- Directed by: John Melville Bishop Naomi Bishop
- Written by: Naomi Bishop
- Produced by: John Melville Bishop Naomi Bishop
- Narrated by: Naomi Bishop
- Production company: Documentary Educational Resources
- Release date: 1997;
- Running time: 76 minutes

= Himalayan Herders (film) =

Himalayan Herders is a 1997 documentary film directed by John Melville Bishop and Naomi Bishop that focuses on what life is like in the Nepal village, Melamchi.

==Synopsis==
The film focuses on the daily life of the villagers; how life has changed over the years; spiritual and cultural traditions; as well as its economy. The film follows a non-linear structure, talks about one tradition or event in the village and then changes to a new one when finished without overarching story. Utilizing narration by Naomi Bishop she explains many aspects of live in the village. The film also includes interviews from many of the village residents helping the viewer get a better perspective on the Nepal village.
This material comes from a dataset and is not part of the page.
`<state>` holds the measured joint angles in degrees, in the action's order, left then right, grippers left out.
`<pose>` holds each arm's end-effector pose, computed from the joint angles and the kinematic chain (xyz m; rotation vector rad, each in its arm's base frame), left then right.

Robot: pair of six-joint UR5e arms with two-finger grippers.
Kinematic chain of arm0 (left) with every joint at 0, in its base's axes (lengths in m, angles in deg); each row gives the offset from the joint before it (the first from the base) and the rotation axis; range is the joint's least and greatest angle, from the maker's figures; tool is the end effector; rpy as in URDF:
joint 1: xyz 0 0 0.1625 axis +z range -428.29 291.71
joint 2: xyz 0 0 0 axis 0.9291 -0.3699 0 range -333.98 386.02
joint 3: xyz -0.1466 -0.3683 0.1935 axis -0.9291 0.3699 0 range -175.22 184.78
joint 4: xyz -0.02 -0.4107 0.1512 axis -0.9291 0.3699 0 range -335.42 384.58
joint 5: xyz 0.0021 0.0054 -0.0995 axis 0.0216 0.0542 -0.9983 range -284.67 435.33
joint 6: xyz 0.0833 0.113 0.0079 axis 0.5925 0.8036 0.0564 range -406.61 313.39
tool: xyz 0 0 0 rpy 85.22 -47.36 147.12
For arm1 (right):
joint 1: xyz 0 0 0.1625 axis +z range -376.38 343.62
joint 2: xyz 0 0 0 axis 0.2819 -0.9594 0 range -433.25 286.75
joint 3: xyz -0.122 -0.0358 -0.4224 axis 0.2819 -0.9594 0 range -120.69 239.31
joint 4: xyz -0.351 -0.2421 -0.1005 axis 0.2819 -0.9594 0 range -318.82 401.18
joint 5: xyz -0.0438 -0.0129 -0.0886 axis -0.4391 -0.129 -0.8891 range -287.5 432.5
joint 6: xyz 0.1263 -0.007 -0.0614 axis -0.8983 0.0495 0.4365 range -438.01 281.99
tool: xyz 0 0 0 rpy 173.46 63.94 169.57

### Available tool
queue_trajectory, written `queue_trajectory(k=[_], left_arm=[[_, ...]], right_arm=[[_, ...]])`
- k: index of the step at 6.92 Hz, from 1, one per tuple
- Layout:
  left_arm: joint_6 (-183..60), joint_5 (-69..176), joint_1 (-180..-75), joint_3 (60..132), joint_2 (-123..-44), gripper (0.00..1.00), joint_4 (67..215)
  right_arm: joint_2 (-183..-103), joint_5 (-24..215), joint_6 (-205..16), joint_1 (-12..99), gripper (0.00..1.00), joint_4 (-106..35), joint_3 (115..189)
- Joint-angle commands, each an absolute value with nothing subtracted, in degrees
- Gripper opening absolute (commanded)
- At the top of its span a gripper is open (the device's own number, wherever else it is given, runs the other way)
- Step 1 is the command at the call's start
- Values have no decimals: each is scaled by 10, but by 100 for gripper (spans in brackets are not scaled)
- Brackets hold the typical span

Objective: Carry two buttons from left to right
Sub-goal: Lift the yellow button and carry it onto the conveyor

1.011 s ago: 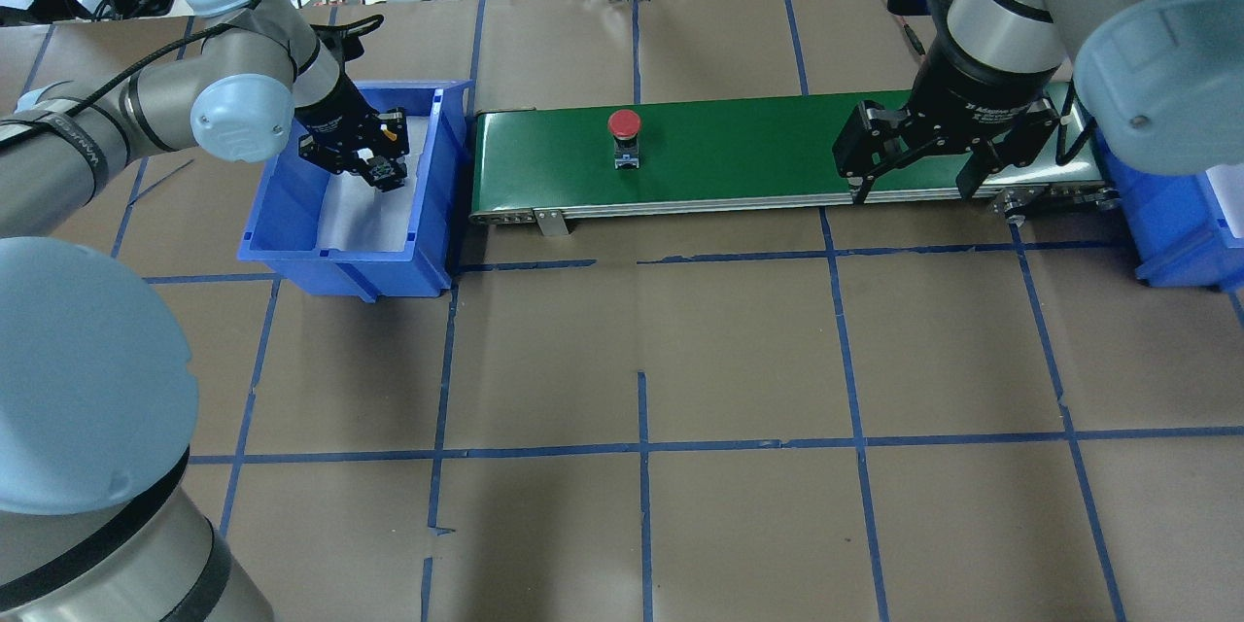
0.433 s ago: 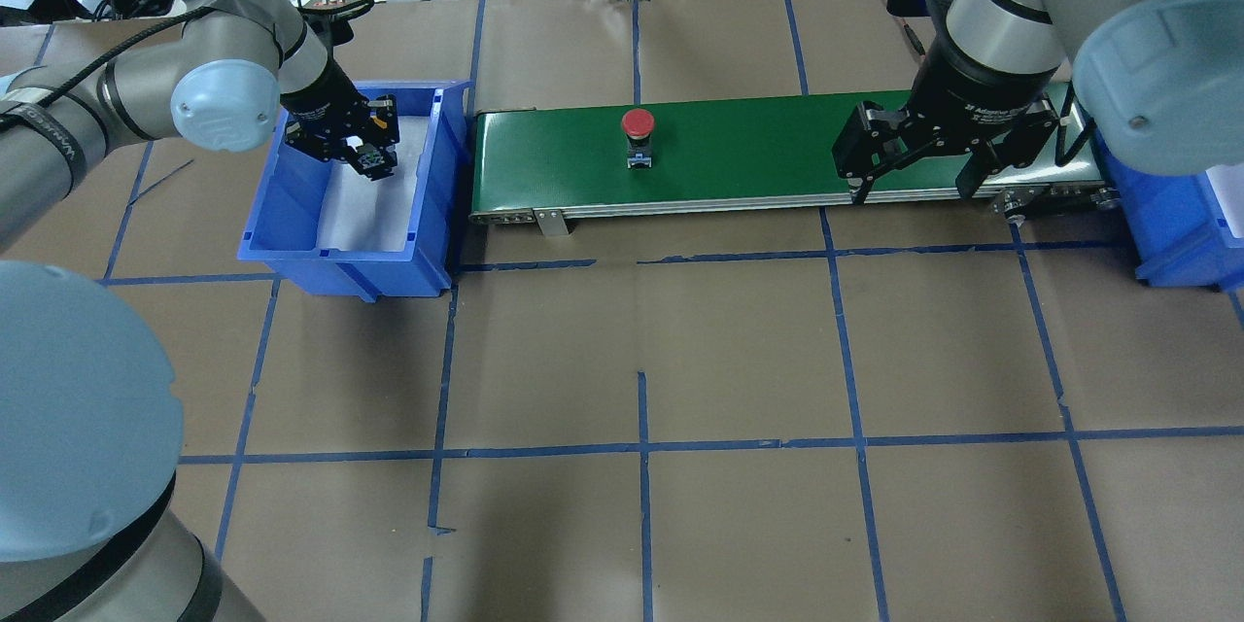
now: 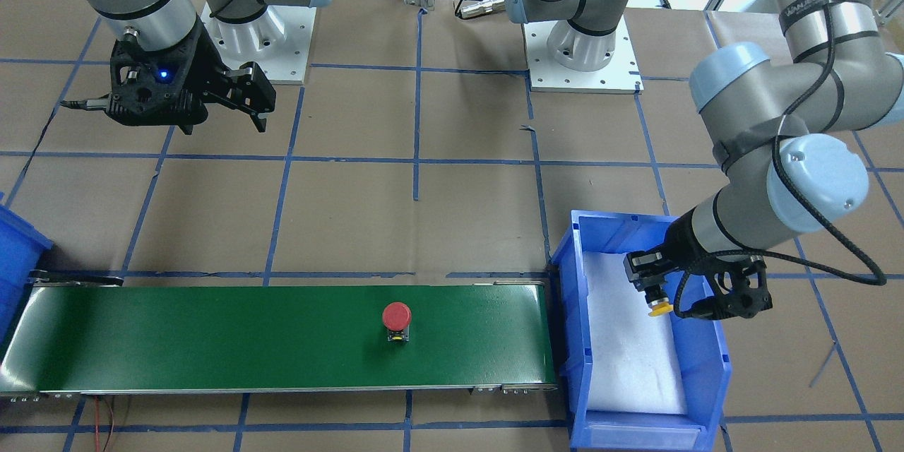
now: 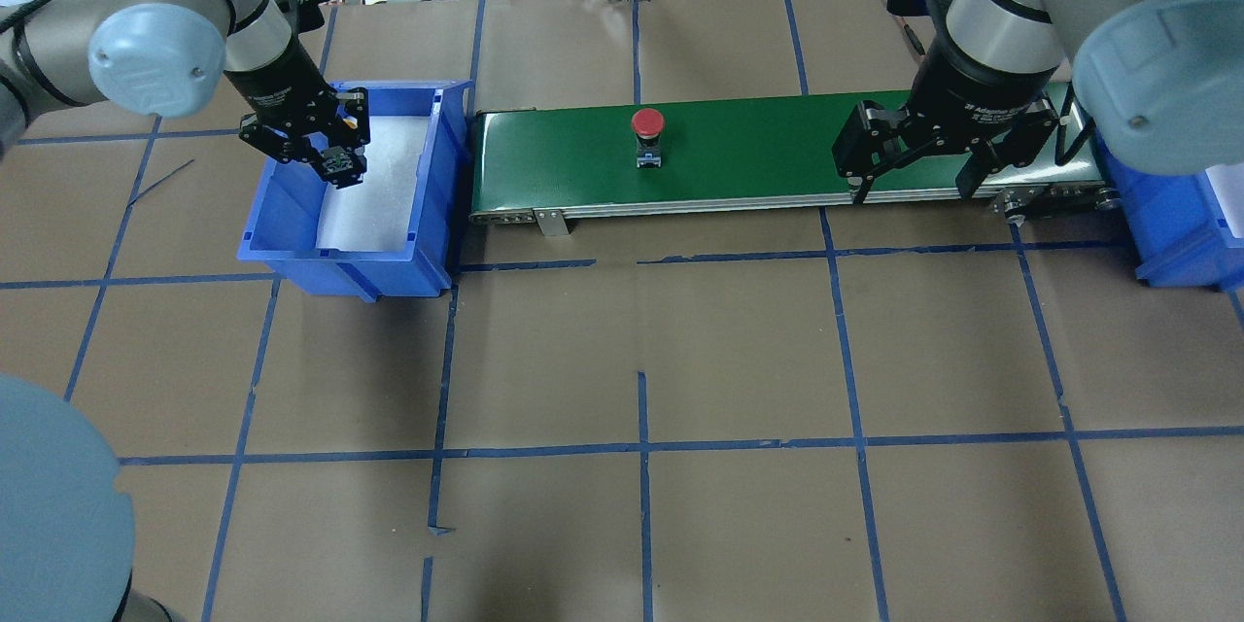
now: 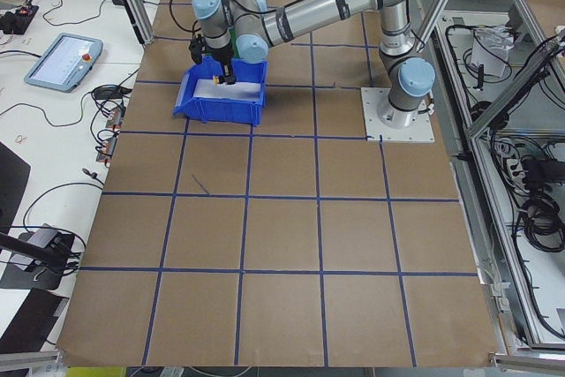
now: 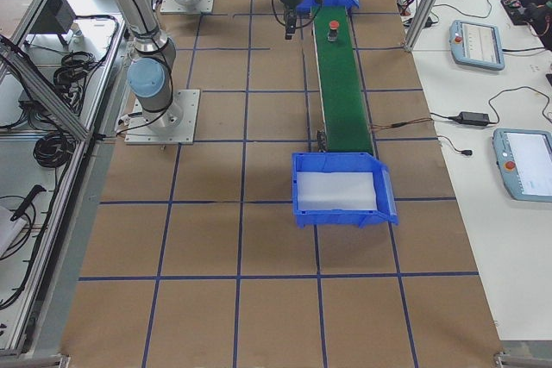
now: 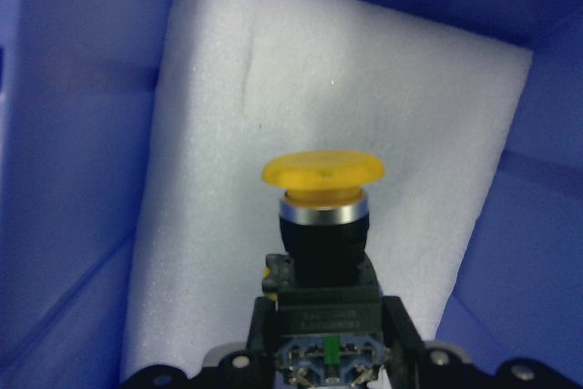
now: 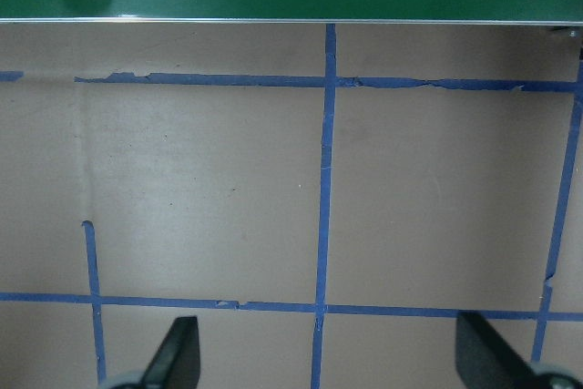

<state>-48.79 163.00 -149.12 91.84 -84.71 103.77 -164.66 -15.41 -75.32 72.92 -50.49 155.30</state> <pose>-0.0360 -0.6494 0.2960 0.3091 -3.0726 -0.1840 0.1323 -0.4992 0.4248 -0.0523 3.1021 0.0771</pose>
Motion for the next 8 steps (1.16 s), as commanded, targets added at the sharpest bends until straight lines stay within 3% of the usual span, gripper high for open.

The film opens up with two men setting up a long white flag that goes down the flag pole. They set up the flag on the edge of a cliff that overlooks a valley and the houses in the distance. It is Tibetan New Year. A few more men then enter the scene. They start a small fire in a bowel, they then ring a bell, sing a song, and throw flour into the air to bless the flag. The village is located in the Himalayan Mountains at an altitude of 8,500 feet; the villagers raise an animal that thrives at this altitude. The animal they raise is the zomo, it is a hybrid between a yak and a cow, a zomo can produce more milk than either species.

==Cast==
Narrated by Naomi Bishop.

==Production==
Naomi Bishop wrote an article about the village of Melamchi, focusing particularly on their farming of zomo in 1989; it was published Human Ecology 17th volume. In the article she talks about topics that are not covered in the film, and goes into more details with topics discussed in the film. One of the topics that is discussed in the article and not included in the film is that the fields that zomo herders live in are away from the village in huts called Goths. The majority of the film was shot between the years 1986–1989; the rest of the film was shot between the years 1971–1972 and in 1993.

==Reception==
The film was reviewed in American Anthropologist in 1998 by James Fisher. He said the film "Sometimes... raise more questions than they answer." Despite this criticism, James said that it accurately tells the story of the people of this village and is one of the best ethnographic films about Nepal.